### Assignment
The expected output is every line below, reproduced exactly.

────

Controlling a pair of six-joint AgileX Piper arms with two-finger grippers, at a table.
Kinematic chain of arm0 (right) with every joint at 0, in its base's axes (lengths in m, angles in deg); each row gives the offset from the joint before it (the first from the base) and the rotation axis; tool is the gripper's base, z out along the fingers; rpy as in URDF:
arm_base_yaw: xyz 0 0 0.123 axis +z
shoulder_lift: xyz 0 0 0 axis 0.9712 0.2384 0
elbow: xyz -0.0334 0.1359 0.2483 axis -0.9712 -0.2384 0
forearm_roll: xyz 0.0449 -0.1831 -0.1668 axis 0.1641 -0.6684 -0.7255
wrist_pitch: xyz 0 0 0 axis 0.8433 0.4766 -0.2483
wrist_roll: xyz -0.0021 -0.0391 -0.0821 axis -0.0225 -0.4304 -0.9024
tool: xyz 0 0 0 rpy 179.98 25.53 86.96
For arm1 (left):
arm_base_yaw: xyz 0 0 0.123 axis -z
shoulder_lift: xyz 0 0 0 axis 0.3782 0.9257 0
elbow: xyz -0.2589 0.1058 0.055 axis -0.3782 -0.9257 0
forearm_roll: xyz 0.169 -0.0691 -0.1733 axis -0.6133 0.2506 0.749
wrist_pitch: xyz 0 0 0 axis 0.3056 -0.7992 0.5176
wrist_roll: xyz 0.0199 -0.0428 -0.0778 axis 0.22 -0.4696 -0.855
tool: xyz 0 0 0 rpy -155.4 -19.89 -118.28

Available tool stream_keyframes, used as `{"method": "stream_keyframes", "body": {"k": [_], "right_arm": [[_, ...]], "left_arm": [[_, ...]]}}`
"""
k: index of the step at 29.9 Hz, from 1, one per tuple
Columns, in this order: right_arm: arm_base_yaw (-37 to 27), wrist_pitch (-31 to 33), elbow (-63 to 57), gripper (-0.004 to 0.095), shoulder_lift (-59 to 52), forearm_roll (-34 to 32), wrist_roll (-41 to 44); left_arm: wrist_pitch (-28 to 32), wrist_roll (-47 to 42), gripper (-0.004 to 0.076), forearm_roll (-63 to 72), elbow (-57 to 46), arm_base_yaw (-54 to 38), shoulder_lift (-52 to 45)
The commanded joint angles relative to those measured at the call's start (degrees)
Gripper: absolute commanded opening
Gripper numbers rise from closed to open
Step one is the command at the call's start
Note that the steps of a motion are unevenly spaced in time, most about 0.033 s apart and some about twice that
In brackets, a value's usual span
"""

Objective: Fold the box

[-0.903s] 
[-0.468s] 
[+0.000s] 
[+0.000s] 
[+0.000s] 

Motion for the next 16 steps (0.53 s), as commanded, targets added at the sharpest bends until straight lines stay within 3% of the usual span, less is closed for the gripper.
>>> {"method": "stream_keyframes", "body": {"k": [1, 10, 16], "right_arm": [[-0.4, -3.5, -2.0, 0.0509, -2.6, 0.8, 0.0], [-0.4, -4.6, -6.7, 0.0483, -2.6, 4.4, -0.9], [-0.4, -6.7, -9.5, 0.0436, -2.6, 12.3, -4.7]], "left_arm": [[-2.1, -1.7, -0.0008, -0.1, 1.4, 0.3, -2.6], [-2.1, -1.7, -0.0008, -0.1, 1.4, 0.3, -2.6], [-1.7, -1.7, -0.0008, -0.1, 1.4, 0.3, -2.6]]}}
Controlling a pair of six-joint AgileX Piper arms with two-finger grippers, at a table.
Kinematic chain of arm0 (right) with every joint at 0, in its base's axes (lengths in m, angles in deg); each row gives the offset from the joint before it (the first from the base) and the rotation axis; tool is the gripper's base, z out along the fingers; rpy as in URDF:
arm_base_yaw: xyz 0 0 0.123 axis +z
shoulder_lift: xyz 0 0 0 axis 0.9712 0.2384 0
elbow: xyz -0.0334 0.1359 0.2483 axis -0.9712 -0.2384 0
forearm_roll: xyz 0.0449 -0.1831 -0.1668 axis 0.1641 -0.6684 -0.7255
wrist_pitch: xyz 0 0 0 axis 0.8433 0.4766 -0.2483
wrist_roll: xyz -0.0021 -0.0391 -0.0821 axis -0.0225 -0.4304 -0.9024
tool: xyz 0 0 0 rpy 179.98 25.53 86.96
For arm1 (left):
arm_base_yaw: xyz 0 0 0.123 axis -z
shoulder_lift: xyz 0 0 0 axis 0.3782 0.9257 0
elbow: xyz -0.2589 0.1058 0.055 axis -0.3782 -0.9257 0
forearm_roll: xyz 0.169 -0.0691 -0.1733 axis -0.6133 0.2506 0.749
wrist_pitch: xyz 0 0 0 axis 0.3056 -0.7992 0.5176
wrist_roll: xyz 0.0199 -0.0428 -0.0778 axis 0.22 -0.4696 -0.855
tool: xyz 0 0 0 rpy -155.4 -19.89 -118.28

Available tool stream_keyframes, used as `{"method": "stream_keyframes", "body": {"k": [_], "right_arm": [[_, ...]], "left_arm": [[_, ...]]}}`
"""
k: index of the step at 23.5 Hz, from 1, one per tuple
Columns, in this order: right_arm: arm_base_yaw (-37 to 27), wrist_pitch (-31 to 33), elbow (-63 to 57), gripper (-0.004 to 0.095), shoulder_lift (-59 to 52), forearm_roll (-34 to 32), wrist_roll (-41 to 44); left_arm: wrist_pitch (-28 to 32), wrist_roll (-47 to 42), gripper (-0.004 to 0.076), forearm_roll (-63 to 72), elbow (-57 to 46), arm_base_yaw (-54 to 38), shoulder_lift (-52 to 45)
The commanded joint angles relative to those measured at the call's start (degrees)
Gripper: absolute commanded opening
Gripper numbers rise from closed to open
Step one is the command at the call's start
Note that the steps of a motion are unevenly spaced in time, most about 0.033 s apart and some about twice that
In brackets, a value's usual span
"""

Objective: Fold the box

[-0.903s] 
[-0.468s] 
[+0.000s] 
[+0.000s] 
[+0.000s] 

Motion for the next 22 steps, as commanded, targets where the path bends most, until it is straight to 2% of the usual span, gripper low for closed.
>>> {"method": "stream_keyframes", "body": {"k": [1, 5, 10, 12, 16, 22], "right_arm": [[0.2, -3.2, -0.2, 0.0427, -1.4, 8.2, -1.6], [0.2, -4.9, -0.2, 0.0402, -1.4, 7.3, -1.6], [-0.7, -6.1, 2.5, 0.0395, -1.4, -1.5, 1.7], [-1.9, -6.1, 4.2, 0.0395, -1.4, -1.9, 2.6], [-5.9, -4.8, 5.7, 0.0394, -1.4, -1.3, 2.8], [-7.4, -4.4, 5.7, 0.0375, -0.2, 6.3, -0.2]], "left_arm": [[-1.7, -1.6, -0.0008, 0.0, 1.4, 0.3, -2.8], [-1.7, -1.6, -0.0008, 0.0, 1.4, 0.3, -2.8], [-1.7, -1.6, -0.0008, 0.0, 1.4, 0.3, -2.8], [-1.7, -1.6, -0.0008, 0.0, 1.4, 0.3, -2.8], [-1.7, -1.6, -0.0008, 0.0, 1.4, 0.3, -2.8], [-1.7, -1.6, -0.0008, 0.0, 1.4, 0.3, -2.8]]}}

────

### Written reply
Controlling a pair of six-joint AgileX Piper arms with two-finger grippers, at a table.
Kinematic chain of arm0 (right) with every joint at 0, in its base's axes (lengths in m, angles in deg); each row gives the offset from the joint before it (the first from the base) and the rotation axis; tool is the gripper's base, z out along the fingers; rpy as in URDF:
arm_base_yaw: xyz 0 0 0.123 axis +z
shoulder_lift: xyz 0 0 0 axis 0.9712 0.2384 0
elbow: xyz -0.0334 0.1359 0.2483 axis -0.9712 -0.2384 0
forearm_roll: xyz 0.0449 -0.1831 -0.1668 axis 0.1641 -0.6684 -0.7255
wrist_pitch: xyz 0 0 0 axis 0.8433 0.4766 -0.2483
wrist_roll: xyz -0.0021 -0.0391 -0.0821 axis -0.0225 -0.4304 -0.9024
tool: xyz 0 0 0 rpy 179.98 25.53 86.96
For arm1 (left):
arm_base_yaw: xyz 0 0 0.123 axis -z
shoulder_lift: xyz 0 0 0 axis 0.3782 0.9257 0
elbow: xyz -0.2589 0.1058 0.055 axis -0.3782 -0.9257 0
forearm_roll: xyz 0.169 -0.0691 -0.1733 axis -0.6133 0.2506 0.749
wrist_pitch: xyz 0 0 0 axis 0.3056 -0.7992 0.5176
wrist_roll: xyz 0.0199 -0.0428 -0.0778 axis 0.22 -0.4696 -0.855
tool: xyz 0 0 0 rpy -155.4 -19.89 -118.28

Available tool stream_keyframes, used as `{"method": "stream_keyframes", "body": {"k": [_], "right_arm": [[_, ...]], "left_arm": [[_, ...]]}}`
"""
k: index of the step at 29.9 Hz, from 1, one per tuple
Columns, in this order: right_arm: arm_base_yaw (-37 to 27), wrist_pitch (-31 to 33), elbow (-63 to 57), gripper (-0.004 to 0.095), shoulder_lift (-59 to 52), forearm_roll (-34 to 32), wrist_roll (-41 to 44); left_arm: wrist_pitch (-28 to 32), wrist_roll (-47 to 42), gripper (-0.004 to 0.076), forearm_roll (-63 to 72), elbow (-57 to 46), arm_base_yaw (-54 to 38), shoulder_lift (-52 to 45)
The commanded joint angles relative to those measured at the call's start (degrees)
Gripper: absolute commanded opening
Gripper numbers rise from closed to open
Step one is the command at the call's start
Note that the steps of a motion are unevenly spaced in time, most about 0.033 s apart and some about twice that
In brackets, a value's usual span
"""

Objective: Fold the box

[-0.903s] 
[-0.468s] 
[+0.000s] 
[+0.000s] 
[+0.000s] 

Motion for the next 16 steps (0.53 s), as commanded, targets added at the sharpest bends until straight lines stay within 3% of the usual span, less is closed for the gripper.
>>> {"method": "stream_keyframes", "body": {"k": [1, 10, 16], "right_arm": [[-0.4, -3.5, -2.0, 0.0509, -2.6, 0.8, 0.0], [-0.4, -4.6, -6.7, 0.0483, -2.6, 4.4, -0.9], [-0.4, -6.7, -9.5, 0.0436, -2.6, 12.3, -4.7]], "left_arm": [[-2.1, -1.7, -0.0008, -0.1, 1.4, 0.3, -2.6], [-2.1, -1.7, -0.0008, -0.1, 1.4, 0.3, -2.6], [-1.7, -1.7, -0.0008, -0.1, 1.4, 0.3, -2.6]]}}
Controlling a pair of six-joint AgileX Piper arms with two-finger grippers, at a table.
Kinematic chain of arm0 (right) with every joint at 0, in its base's axes (lengths in m, angles in deg); each row gives the offset from the joint before it (the first from the base) and the rotation axis; tool is the gripper's base, z out along the fingers; rpy as in URDF:
arm_base_yaw: xyz 0 0 0.123 axis +z
shoulder_lift: xyz 0 0 0 axis 0.9712 0.2384 0
elbow: xyz -0.0334 0.1359 0.2483 axis -0.9712 -0.2384 0
forearm_roll: xyz 0.0449 -0.1831 -0.1668 axis 0.1641 -0.6684 -0.7255
wrist_pitch: xyz 0 0 0 axis 0.8433 0.4766 -0.2483
wrist_roll: xyz -0.0021 -0.0391 -0.0821 axis -0.0225 -0.4304 -0.9024
tool: xyz 0 0 0 rpy 179.98 25.53 86.96
For arm1 (left):
arm_base_yaw: xyz 0 0 0.123 axis -z
shoulder_lift: xyz 0 0 0 axis 0.3782 0.9257 0
elbow: xyz -0.2589 0.1058 0.055 axis -0.3782 -0.9257 0
forearm_roll: xyz 0.169 -0.0691 -0.1733 axis -0.6133 0.2506 0.749
wrist_pitch: xyz 0 0 0 axis 0.3056 -0.7992 0.5176
wrist_roll: xyz 0.0199 -0.0428 -0.0778 axis 0.22 -0.4696 -0.855
tool: xyz 0 0 0 rpy -155.4 -19.89 -118.28

Available tool stream_keyframes, used as `{"method": "stream_keyframes", "body": {"k": [_], "right_arm": [[_, ...]], "left_arm": [[_, ...]]}}`
"""
k: index of the step at 23.5 Hz, from 1, one per tuple
Columns, in this order: right_arm: arm_base_yaw (-37 to 27), wrist_pitch (-31 to 33), elbow (-63 to 57), gripper (-0.004 to 0.095), shoulder_lift (-59 to 52), forearm_roll (-34 to 32), wrist_roll (-41 to 44); left_arm: wrist_pitch (-28 to 32), wrist_roll (-47 to 42), gripper (-0.004 to 0.076), forearm_roll (-63 to 72), elbow (-57 to 46), arm_base_yaw (-54 to 38), shoulder_lift (-52 to 45)
The commanded joint angles relative to those measured at the call's start (degrees)
Gripper: absolute commanded opening
Gripper numbers rise from closed to open
Step one is the command at the call's start
Note that the steps of a motion are unevenly spaced in time, most about 0.033 s apart and some about twice that
In brackets, a value's usual span
"""

Objective: Fold the box

[-0.903s] 
[-0.468s] 
[+0.000s] 
[+0.000s] 
[+0.000s] 

Motion for the next 22 steps, as commanded, targets where the path bends most, until it is straight to 2% of the usual span, gripper low for closed.
>>> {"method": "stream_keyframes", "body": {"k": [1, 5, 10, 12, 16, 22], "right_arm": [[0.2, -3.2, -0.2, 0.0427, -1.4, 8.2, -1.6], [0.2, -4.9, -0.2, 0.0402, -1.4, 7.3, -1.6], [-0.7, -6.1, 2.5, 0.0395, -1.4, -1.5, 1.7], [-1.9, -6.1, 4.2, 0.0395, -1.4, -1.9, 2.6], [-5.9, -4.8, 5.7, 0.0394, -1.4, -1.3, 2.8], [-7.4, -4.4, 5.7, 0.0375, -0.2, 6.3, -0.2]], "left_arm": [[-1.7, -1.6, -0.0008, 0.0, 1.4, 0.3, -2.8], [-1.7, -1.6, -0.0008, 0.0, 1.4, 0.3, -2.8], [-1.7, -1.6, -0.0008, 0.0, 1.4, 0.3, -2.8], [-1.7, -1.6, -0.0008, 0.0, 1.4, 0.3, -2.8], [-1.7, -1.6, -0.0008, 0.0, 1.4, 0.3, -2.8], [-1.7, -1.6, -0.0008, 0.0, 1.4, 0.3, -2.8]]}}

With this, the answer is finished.